Task goal: Write out exactly the first lines of the listing, ending on the line that contains "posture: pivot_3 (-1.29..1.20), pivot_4".

Raw data:
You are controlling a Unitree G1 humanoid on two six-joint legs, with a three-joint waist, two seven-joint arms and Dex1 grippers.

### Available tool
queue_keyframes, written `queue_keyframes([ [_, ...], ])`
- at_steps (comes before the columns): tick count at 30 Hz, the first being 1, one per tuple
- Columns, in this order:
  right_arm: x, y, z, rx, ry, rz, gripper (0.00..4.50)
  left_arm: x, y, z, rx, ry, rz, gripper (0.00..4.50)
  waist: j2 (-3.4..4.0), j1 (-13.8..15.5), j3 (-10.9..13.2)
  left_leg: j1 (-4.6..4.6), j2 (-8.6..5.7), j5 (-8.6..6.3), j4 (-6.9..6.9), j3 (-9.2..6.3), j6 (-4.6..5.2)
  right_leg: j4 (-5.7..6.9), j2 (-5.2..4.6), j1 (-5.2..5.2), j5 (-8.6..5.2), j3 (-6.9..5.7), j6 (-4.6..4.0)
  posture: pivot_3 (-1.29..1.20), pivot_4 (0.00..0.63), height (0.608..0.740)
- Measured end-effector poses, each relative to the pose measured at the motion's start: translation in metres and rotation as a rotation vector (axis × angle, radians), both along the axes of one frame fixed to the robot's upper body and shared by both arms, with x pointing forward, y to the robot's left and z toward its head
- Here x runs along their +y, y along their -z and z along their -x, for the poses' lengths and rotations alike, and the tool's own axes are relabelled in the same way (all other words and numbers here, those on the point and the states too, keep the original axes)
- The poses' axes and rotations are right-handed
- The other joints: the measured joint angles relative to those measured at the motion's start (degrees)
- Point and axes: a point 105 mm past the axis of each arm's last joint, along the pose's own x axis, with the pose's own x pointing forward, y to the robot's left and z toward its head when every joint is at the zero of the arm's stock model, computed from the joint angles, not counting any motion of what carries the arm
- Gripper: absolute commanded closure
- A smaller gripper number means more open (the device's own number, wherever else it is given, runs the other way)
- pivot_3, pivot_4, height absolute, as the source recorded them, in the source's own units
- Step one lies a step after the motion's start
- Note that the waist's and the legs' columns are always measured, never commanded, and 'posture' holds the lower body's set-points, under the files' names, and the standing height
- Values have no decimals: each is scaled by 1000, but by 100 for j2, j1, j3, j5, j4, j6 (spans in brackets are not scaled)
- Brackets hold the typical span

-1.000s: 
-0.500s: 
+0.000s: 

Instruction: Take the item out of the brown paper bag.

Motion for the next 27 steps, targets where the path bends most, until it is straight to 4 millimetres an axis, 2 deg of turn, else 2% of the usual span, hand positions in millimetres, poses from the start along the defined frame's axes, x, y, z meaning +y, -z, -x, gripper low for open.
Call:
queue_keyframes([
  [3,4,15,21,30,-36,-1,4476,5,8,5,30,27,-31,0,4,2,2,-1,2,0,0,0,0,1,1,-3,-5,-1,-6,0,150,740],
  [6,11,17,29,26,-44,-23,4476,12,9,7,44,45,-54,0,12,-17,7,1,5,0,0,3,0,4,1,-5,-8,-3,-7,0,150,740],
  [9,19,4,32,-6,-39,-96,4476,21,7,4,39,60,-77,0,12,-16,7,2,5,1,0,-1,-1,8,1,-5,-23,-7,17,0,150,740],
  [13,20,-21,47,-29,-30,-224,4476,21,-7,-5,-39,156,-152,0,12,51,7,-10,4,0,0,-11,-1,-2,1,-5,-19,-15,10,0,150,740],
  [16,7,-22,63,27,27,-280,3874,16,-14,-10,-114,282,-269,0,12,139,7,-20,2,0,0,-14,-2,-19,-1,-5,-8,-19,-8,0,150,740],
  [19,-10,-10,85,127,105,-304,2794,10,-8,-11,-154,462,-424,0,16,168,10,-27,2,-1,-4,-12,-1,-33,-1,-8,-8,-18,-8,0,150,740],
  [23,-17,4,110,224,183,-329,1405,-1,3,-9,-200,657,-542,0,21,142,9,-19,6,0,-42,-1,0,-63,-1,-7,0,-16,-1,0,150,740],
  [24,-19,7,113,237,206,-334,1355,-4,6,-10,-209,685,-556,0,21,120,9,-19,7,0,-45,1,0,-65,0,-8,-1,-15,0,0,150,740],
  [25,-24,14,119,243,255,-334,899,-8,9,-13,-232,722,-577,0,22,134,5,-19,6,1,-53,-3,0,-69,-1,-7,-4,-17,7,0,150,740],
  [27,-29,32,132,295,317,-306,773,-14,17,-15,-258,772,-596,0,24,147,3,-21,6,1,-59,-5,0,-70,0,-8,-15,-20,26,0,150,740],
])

Problem solution:
You are controlling a Unitree G1 humanoid on two six-joint legs, with a three-joint waist, two seven-joint arms and Dex1 grippers.

### Available tool
queue_keyframes, written `queue_keyframes([ [_, ...], ])`
- at_steps (comes before the columns): tick count at 30 Hz, the first being 1, one per tuple
- Columns, in this order:
  right_arm: x, y, z, rx, ry, rz, gripper (0.00..4.50)
  left_arm: x, y, z, rx, ry, rz, gripper (0.00..4.50)
  waist: j2 (-3.4..4.0), j1 (-13.8..15.5), j3 (-10.9..13.2)
  left_leg: j1 (-4.6..4.6), j2 (-8.6..5.7), j5 (-8.6..6.3), j4 (-6.9..6.9), j3 (-9.2..6.3), j6 (-4.6..5.2)
  right_leg: j4 (-5.7..6.9), j2 (-5.2..4.6), j1 (-5.2..5.2), j5 (-8.6..5.2), j3 (-6.9..5.7), j6 (-4.6..4.0)
  posture: pivot_3 (-1.29..1.20), pivot_4 (0.00..0.63), height (0.608..0.740)

The complete answer has been presented.